For over five decades, the NTSB has used engineers to investigate aircraft-specific issues. This is akin to digging for answers in the wrong place. It is true engineers have access to aircraft blueprints, but maintenance investigations have little to do with blueprints; they are about people, work hours, maintenance manuals, inspection programs, training, etc. The Federal Aviation Administration (FAA) places such a high importance on Aircraft Maintenance, that half the FAA workforce is dedicated strictly to overseeing that specialty. An engineer who investigated aircraft maintenance issues would be just as ineffective if he investigated pilot issues just because the engineer designed the aircraft the pilot flies.

From the maintenance that took place on May 5th through May 6th, the NTSB engineer concluded that the “evidence indicates[ed] that the carrier’s maintenance personnel were inclined to take the most expedient means to correct an engine rigging problem …” There was no evidence to support this assertion, no interviews. The NTSB engineer came to this conclusion without factual proof as a basis.

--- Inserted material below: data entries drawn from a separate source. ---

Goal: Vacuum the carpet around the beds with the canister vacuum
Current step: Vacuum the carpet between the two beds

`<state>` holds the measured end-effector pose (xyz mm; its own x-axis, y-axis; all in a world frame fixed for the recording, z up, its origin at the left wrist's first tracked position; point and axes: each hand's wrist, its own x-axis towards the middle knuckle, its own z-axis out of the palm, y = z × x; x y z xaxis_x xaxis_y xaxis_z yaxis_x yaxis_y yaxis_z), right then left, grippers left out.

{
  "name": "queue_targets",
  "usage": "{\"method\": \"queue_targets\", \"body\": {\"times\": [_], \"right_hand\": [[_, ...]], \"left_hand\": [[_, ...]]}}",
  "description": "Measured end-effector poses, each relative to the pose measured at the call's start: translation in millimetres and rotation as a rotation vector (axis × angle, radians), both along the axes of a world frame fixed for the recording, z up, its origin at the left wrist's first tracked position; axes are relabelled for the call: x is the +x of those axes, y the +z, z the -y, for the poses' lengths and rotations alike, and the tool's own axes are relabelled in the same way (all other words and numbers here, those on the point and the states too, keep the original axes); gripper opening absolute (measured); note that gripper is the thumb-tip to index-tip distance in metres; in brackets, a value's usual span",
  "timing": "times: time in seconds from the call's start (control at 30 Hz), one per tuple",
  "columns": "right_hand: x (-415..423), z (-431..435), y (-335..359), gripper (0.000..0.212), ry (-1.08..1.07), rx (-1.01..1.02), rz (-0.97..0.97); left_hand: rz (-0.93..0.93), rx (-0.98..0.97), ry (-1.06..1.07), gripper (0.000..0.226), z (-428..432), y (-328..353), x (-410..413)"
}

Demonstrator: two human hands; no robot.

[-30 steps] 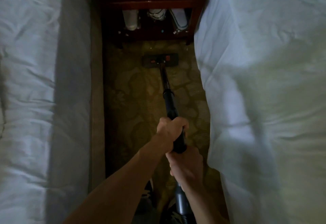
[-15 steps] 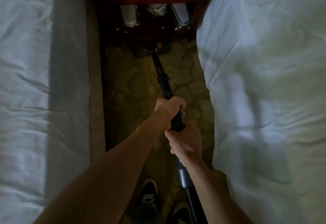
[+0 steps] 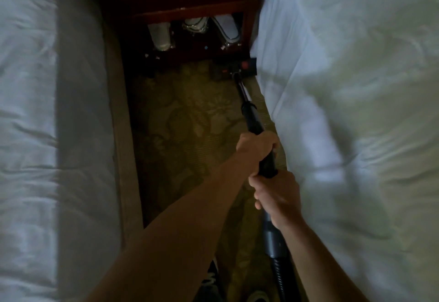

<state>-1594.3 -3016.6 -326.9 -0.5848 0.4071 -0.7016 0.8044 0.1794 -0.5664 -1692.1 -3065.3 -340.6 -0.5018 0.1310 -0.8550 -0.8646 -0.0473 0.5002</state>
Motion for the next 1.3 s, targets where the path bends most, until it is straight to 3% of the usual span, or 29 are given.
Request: {"method": "queue_targets", "body": {"times": [0.1,0.27,0.43,0.73,0.93,1.17,1.3], "right_hand": [[5.7,-4.8,-0.4,0.02,-0.031,-0.039,0.019],[31.4,-0.2,4.8,0.019,0.0,-0.055,0.037],[71.6,-1.3,11.8,0.018,-0.018,-0.111,0.058],[209.3,-36.0,27.4,0.03,0.024,-0.035,0.072],[309.0,-69.3,39.1,0.02,-0.012,-0.087,0.028],[437.0,-109.5,52.2,0.017,-0.016,-0.158,0.02],[492.5,-111.9,63.8,0.016,0.008,-0.178,0.08]], "left_hand": [[0.036,0.007,-0.021,0.06,-3.4,0.2,6.2],[0.05,0.003,-0.021,0.054,0.3,-0.4,30.5],[0.066,-0.006,-0.062,0.067,-1.2,4.3,69.0],[0.088,-0.005,-0.111,0.063,-34.6,20.9,206.1],[0.047,-0.007,-0.148,0.058,-74.7,29.0,302.2],[0.019,-0.004,-0.139,0.02,-109.9,42.7,433.0],[0.037,0.021,-0.093,0.016,-109.1,54.4,490.9]]}}
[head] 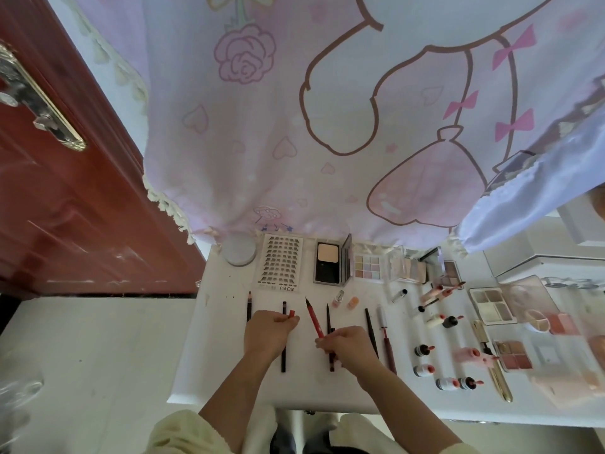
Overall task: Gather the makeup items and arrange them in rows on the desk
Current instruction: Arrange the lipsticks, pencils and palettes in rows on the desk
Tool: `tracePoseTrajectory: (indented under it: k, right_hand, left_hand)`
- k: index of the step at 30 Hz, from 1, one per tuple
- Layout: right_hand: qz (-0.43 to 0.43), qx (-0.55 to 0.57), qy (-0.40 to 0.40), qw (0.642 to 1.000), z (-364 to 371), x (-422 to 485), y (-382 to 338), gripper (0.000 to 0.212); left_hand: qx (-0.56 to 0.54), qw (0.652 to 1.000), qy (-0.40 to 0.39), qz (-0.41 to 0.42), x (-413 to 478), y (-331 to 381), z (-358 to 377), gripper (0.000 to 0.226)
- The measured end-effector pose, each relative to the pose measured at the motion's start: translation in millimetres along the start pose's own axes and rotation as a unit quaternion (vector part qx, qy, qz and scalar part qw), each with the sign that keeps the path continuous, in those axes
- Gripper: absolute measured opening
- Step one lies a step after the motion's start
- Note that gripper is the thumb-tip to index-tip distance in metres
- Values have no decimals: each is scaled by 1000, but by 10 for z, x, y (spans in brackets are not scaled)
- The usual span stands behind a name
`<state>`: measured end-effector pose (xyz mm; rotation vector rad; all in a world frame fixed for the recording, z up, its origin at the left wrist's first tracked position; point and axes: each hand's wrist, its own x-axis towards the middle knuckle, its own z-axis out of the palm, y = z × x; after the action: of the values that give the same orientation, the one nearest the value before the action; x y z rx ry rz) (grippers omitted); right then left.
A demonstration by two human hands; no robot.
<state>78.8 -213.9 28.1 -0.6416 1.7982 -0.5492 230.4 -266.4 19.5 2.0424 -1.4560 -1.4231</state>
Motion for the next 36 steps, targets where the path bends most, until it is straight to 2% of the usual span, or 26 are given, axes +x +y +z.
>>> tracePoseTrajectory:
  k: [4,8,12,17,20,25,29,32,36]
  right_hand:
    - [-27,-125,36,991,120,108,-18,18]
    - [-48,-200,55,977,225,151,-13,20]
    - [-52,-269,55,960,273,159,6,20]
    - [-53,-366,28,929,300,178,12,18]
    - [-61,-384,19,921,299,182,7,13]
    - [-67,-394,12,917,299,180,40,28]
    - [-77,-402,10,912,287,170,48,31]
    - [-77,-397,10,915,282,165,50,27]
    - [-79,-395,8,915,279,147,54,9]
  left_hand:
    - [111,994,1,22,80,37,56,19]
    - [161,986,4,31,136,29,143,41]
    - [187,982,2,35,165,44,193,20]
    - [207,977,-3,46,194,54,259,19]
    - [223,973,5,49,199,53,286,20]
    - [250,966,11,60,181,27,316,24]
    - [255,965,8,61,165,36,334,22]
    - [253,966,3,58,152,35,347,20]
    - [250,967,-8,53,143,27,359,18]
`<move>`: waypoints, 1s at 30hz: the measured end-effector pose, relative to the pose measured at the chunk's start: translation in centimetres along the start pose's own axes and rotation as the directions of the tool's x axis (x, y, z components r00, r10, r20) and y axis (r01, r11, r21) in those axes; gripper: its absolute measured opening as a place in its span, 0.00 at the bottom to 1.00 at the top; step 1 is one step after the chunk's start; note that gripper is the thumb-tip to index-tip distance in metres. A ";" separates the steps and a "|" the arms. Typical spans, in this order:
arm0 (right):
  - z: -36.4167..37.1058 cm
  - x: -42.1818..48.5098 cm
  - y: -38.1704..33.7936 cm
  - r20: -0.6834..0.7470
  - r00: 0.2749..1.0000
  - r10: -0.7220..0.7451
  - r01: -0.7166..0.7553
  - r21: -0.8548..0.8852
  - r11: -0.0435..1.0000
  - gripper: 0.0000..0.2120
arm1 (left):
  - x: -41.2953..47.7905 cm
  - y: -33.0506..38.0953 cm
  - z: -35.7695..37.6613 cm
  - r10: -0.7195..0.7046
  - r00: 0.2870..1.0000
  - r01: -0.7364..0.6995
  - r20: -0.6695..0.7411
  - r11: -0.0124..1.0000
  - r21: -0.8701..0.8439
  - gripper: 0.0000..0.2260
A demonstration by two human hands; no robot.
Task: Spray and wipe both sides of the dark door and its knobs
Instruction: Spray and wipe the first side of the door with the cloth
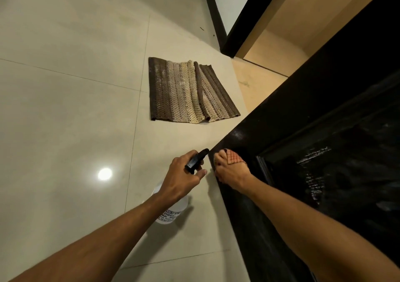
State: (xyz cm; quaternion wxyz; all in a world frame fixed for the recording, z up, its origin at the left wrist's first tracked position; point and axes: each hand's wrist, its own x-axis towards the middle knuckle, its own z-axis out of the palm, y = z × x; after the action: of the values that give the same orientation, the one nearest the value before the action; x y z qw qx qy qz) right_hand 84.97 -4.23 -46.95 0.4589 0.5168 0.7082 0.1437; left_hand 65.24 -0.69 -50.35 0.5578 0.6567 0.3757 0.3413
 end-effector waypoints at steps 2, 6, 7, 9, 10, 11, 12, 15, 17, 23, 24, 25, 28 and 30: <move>0.0 1.8 1.2 -0.083 0.994 0.073 -0.072 0.016 0.997 0.14 | 0.5 -0.2 -0.3 0.020 1.000 -0.020 -0.013 1.000 0.005 0.09; 0.5 5.4 2.0 -0.190 0.956 0.222 -0.209 0.089 0.974 0.09 | 0.9 -1.2 -0.4 0.032 0.999 -0.032 -0.036 0.999 0.013 0.08; 1.6 4.9 0.2 -0.158 0.973 0.167 -0.148 0.127 0.981 0.12 | 0.8 -1.3 -0.3 0.027 0.999 -0.026 -0.033 1.000 0.015 0.08; 2.8 2.4 -4.0 0.022 1.000 0.011 -0.014 0.126 0.992 0.17 | 0.5 -1.3 -0.1 0.010 1.000 -0.010 -0.013 1.000 0.003 0.09; 3.0 1.4 -4.5 0.048 0.999 0.001 -0.008 0.146 0.989 0.17 | 0.5 -1.0 -0.1 0.009 1.000 -0.009 -0.003 1.000 -0.002 0.09; 2.9 1.7 -3.6 0.012 0.999 0.050 -0.051 0.149 0.988 0.15 | 0.7 -0.8 -0.3 0.019 1.000 -0.019 0.000 1.000 -0.001 0.09; 2.3 2.6 -2.0 -0.055 0.991 0.121 -0.111 0.158 0.981 0.13 | 1.0 -0.7 -0.6 0.031 0.999 -0.031 -0.005 1.000 -0.004 0.09; 0.7 6.1 1.9 -0.214 0.938 0.273 -0.259 0.090 0.962 0.12 | 1.3 -1.4 -0.8 0.038 0.999 -0.038 -0.021 0.999 0.010 0.08; 0.8 7.0 0.3 -0.191 0.959 0.212 -0.196 0.097 0.976 0.15 | 0.6 -2.2 -0.5 0.033 0.999 -0.032 -0.028 0.999 0.032 0.08; 2.0 2.5 -1.8 -0.075 0.980 0.183 -0.168 0.175 0.970 0.15 | 0.6 -2.1 -0.3 0.051 0.999 -0.051 0.011 0.999 0.007 0.08; 1.2 2.7 0.2 -0.136 0.956 0.261 -0.238 0.167 0.957 0.14 | 0.5 -2.2 -0.4 0.038 0.999 -0.038 0.014 0.999 0.002 0.08; 0.4 3.0 2.5 -0.211 0.909 0.360 -0.337 0.138 0.931 0.13 | 0.5 -2.3 -0.5 0.034 0.999 -0.034 0.011 0.999 0.000 0.08; 0.0 1.8 3.8 -0.243 0.845 0.477 -0.450 0.158 0.879 0.16 | -0.5 -2.7 0.2 0.021 1.000 -0.021 0.004 1.000 -0.001 0.08; 2.2 -2.0 -0.5 -0.118 0.962 0.248 -0.231 0.136 0.963 0.20 | -1.4 -2.2 1.1 0.012 0.999 -0.012 0.032 1.000 -0.015 0.08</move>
State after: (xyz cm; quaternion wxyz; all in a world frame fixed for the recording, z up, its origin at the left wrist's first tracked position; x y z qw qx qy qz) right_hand 86.54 -6.74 -47.51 0.3573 0.6148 0.6771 0.1896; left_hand 65.30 -2.21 -52.77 0.5664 0.6602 0.3604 0.3370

The 1.6.2 Maintenance History section of AAR-88/07, the pilot discrepancy reports stated the various mechanical problems found by previous pilots logged in the maintenance logbook; the pilot write-ups were documented. However, even though mechanics addressed the pilots’ concerns each time, the report did not say what the mechanics’ actions were. This raises questions: What did the mechanics do to fix the problems? What did the mechanics document in the logbook? What did the maintenance manual instruct the mechanics to do? Did the maintenance manual give proper steps to adjust the propeller?

This is where the NTSB engineer did not dig in the right place. Many maintenance manuals were written with poor instructions. As an aircraft sees time, the manuals are revised to correct the manual instruction errors. As to the quality of maintenance, larger airlines have the benefit of more experienced mechanics, those who base their work practices on ‘tribal knowledge’; the tricks of the trade that the manuals cannot demonstrate, e.g. blocking cables. Especially these days where major airlines can afford to draft the most experience, like sucking oxygen out of the room, there is no one to pass on the tribal knowledge to the mechanics at the smaller airlines, such as regional airlines.

This is key to understanding how despite a newly replaced engine and propeller being installed, major problems had surfaced. What was important was to find out why they repeated and fix the problems, e.g. manuals or training, that led to the repeat discrepancies. That did not happen.

This is why the safety benefits of this accident were non-existent, too much guesswork, just like the reliance on witnesses for the accident description. The NTSB engineer who investigated Aircraft Maintenance issues did not cover the bases; he allowed speculation to replace facts; he shrugged off researching the maintenance program or maintenance manual quality. The NTSB engineer did not have the fundamental experience to pursue the answers. He did not know where to dig.

This accident was a lost opportunity to improve safety. The accident came at a time when regional airlines were still growing into what they are today, where numerous regional airlines fly in contract to the major airlines. Instead, it became a lost opportunity to capture and fix problems with the young regional airline industry. This problem has now grown and possibly spread to more airlines.